Despite of the present achievements, there still exists challenges for the circularly-polarized achromatic meta-device. Although previous research has successfully eliminated the chromatic aberration over a continuous wavelength region in the infrared [23] and the visible [33, 34], the working bandwidth expansion is often accompanied with low efficiency. The open issue originating from two aspects. One is that the unit cell could only satisfies the conditions of high-efficiency at certain frequencies, leading to the high-efficiency only at special frequencies for the achromatic meta-devices [23]. Another is that the dispersion control capability is limited for wideband achromatic devices, resulting in the limited efficiency within the whole working band [33, 34]. Therefore, retaining broadband while keeping high-efficiency for achromatic devices under excitation of circularly-polarized waves becomes a thorny problem to be solved urgently.

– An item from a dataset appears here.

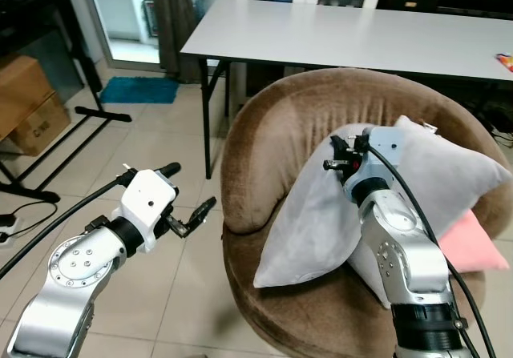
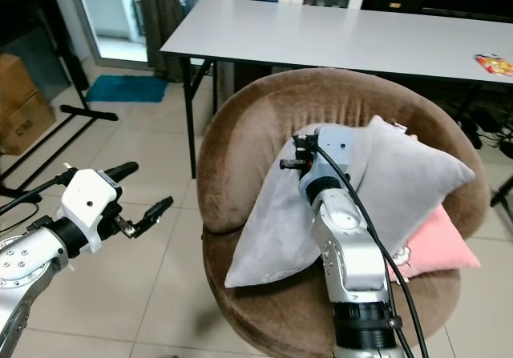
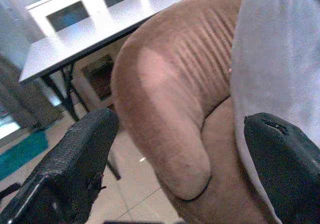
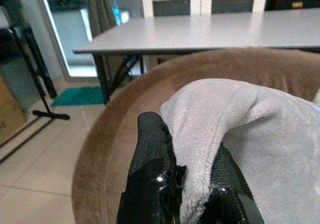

In this paper, we employ the multi-resonant element to control the phase dispersion of circular polarization within wide band by tuning both the propagating phase and geometric phase. The former is realized by optimizing the structure parameters and the latter by rotating the structure. Then, high-efficiency and broadband achromatic meta-devices (beam deflector and focusing metasurface) can be realized in microwave regimes as shown in Figure 1. As a proof of concept, achromatic beam deflector and meta-lens are fabricated and experimented. The reflected EM signal achieves spin-locked property under illustration of right-handed circular polarization (RCP) EM waves. The achromatic devices have stable and brilliant performance in the designed operating bandwidth of 9.5–11.5 GHz. The experimental results show that the highest working efficiency of the achromatic deflector can reach to 82.15% and the achromatic focusing metasurface is 65%. The work innovates designs in controlling circular polarization EM dispersion and push it forward to the practical application.

Figure 1:

Schematic of the broadband achromatic meta-devices. (a) Beam deflection and (b) achromatic EM waves focusing with the focal length of 95 mm. The RCP plane waves are incident normally on the metasurface and the achromatic performance can be observed at reflective side.

2 Principle and design

For any desired functionality implemented by metasurface, such as beam deflection, focusing and holograms, the critical condition is that the phase shift of the unit cell is required to compensate based on the functionality. The total accumulated phase of the metasurface could be expressed as the sum of two contributions, i.e., the phase produced by the optical path φ _p (x, λ) and the phase generated by the metasurface φ _m (x, λ), as φ _tot(x, λ) = φ _p (x, λ) + φ _m (x, λ). φ _p (x, λ) could be expressed as φ _p (x, λ) = l(x) × 2π/λ where l(x) is the distance between the interference and the desired wavefront [35, 36]. In principle, we can achieve the desired achromatic beam deflection by tuning the dispersion φ _m (x, λ) as a function of the wavelengths at different position (x). Starting with Snell’s generalized reflection law [1, 3], we can derive that φ _m (x, λ) of the achromatic deflector φ _mr (x, λ _i ) as:

where the minus sign represents the phase delay and p is the size of each unit cell, N _i is the ith number of unit cell (i = 1, 2…) and x depends on the unit cell position and can be dispersed as (N _i − 1)p. φ _r0 is the initial phase and θ _r is reflection angle when the wave is incident normally on the metasurface.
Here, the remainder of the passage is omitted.